Neither Trump nor Ryan indicated any plans to try to tackle healthcare legislation again anytime soon. Trump said he would turn his attention to getting "big tax cuts" through Congress, another tricky proposition.
Republican supporters said the legislation would achieve their goal of rolling back the government's "nanny state" role in healthcare. The White House made undoing Obamacare its top priority when Trump took office two months ago.
But the White House and House leaders were unable to come up with a plan that satisfied the clashing interests of moderates and conservatives, despite Trump's vaunted image as a deal maker.
Amid a chaotic scramble for votes, Ryan, who championed the bill, met with Trump at the White House.

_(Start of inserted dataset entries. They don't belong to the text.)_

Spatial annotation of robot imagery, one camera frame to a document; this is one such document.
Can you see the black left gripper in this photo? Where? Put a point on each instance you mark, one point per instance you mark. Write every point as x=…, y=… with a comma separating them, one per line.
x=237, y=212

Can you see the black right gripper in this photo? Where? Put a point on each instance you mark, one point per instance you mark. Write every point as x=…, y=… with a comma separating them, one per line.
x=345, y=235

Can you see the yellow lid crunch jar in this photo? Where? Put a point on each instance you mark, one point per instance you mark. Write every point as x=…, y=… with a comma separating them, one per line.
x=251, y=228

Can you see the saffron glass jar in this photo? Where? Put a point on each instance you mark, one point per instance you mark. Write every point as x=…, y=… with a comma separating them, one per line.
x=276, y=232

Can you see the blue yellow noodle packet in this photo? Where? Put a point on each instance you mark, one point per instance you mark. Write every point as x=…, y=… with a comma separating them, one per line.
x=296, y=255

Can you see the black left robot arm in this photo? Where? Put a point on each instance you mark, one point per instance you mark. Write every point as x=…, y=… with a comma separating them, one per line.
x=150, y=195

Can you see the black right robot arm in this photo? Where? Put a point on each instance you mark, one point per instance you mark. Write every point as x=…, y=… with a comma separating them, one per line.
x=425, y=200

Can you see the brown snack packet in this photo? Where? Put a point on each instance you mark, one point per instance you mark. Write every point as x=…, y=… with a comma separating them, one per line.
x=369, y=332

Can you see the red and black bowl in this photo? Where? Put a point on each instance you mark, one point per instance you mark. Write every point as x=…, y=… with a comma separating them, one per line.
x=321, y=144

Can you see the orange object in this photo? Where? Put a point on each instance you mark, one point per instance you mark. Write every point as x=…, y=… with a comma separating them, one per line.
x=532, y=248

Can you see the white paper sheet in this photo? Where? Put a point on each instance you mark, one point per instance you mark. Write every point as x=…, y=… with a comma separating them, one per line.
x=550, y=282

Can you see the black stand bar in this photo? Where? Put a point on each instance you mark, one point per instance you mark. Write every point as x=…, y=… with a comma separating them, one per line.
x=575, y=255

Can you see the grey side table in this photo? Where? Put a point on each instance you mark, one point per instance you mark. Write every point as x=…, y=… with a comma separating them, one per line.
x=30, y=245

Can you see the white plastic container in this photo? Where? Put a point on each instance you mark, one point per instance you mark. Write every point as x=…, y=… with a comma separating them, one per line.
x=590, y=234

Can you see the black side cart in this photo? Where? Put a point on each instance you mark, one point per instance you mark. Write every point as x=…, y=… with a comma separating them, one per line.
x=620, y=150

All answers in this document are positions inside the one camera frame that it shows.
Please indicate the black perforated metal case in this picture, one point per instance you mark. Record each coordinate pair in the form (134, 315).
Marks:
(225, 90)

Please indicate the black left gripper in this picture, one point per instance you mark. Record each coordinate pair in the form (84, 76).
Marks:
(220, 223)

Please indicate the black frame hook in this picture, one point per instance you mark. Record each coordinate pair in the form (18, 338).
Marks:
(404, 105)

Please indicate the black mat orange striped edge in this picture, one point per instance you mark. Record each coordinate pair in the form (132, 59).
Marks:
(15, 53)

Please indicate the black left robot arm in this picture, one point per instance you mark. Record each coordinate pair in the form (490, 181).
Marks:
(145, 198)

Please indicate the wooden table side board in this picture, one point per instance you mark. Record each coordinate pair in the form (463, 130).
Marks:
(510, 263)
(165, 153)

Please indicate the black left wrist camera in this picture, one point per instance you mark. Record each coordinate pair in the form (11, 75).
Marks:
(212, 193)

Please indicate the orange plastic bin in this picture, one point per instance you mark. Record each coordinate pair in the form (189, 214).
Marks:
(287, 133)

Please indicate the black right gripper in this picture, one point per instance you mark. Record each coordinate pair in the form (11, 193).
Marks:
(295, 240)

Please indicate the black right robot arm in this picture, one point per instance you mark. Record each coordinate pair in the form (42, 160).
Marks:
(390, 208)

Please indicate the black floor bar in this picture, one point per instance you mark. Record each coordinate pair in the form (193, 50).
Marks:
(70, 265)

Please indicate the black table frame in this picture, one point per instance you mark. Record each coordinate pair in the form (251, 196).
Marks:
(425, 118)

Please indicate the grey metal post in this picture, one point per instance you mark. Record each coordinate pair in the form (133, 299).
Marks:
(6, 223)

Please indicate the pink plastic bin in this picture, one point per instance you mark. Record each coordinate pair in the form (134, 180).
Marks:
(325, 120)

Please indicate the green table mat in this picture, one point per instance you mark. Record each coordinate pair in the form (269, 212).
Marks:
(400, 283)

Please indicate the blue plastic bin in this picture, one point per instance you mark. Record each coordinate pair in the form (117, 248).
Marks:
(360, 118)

Ryan said he recommended that it be withdrawn from the House floor because he did not have the votes to pass it, and Trump agreed.
"We were just probably anywhere from 10 to 15 votes short," Trump said. "With no Democrat support we couldn't quite get there."
Senate Democratic leader Chuck Schumer said the bill failed "because of two traits that have plagued the Trump presidency since he took office: incompetence and broken promises".
Democrats said the bill would take away medical insurance from millions of Americans and leave the over $3-trillion US healthcare system in disarray. And some moderate Republicans opposed the bill because of worries that millions of America would be hurt.
"There were things in this bill that I didn't particularly like," Trump added, without specifying what those were, but expressed confidence in Ryan's leadership.
"Perhaps the best thing that could happen is exactly what happened today, because we'll end up with a truly great healthcare bill in the future after this mess known as Obamacare explodes," said Trump, who had posted multiple tweets throughout March proclaiming that "Obamacare is imploding" and repeatedly saying that Republicans were coming together to pass the bill.
Friday's events cast doubt on whether Ryan can get major legislation approved by fractious Republican lawmakers.
"I will not sugarcoat this. This is a disappointing day for us. Doing big things is hard," Ryan said at a news conference, adding that his fellow Republicans are experiencing what he called "growing pains" transitioning from an opposition party to a governing party.
"Obamacare's the law of the land," Ryan added. "We're going to be living with Obamacare for the foreseeable future."
Members of the Freedom Caucus, the House's most conservative members, were instrumental in the bill's failure, opposing it among other reasons because they considered parts too similar to Obamacare.
This casts doubt on whether Ryan can get major legislation approved by fractious Republican lawmakers.
Trump said he was disappointed and "a little surprised" with the Freedom Caucus opposition.
The nonpartisan Congressional Budget Office said under the Republican legislation 14 million people would lose medical coverage by next year and more than 24 million would be uninsured in 2026.